> [DATA IN THIS EXERCISE]:
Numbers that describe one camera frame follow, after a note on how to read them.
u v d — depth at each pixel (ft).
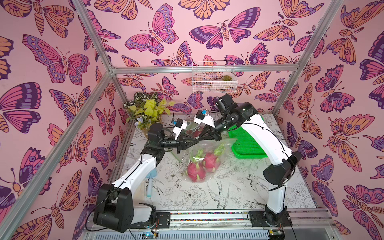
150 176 2.89
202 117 1.98
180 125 2.06
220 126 2.02
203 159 2.46
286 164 1.51
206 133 2.10
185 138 2.17
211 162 2.59
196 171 2.57
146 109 2.88
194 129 3.18
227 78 3.05
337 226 2.35
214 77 3.17
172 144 2.15
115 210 1.33
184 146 2.19
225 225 2.39
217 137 2.02
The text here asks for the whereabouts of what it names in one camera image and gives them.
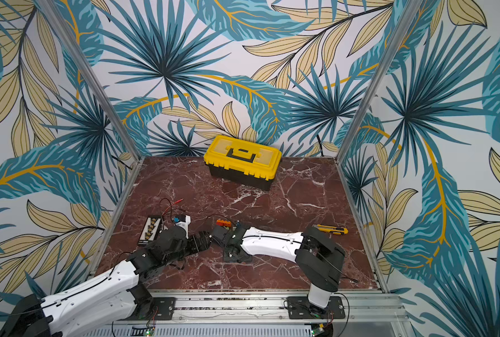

> [EXERCISE OBJECTIVE]: A verbatim copy of every entry above, with no pictures, is the expected output.

> [RESULT OF THE TASK]:
Numbers that describe one camera frame follow, after a note on how to read them.
u v d — depth at each pixel (ft).
150 176 2.89
202 117 1.98
180 125 2.06
220 126 2.02
203 159 2.46
286 164 1.51
206 133 2.10
185 138 2.17
211 162 2.59
196 171 2.57
146 109 2.88
194 129 3.18
227 78 3.05
337 226 2.35
214 77 3.17
172 144 2.15
115 210 1.33
184 146 2.19
225 225 2.39
217 137 2.02
The text here asks for the whereabouts of what it names in one camera image and gives them.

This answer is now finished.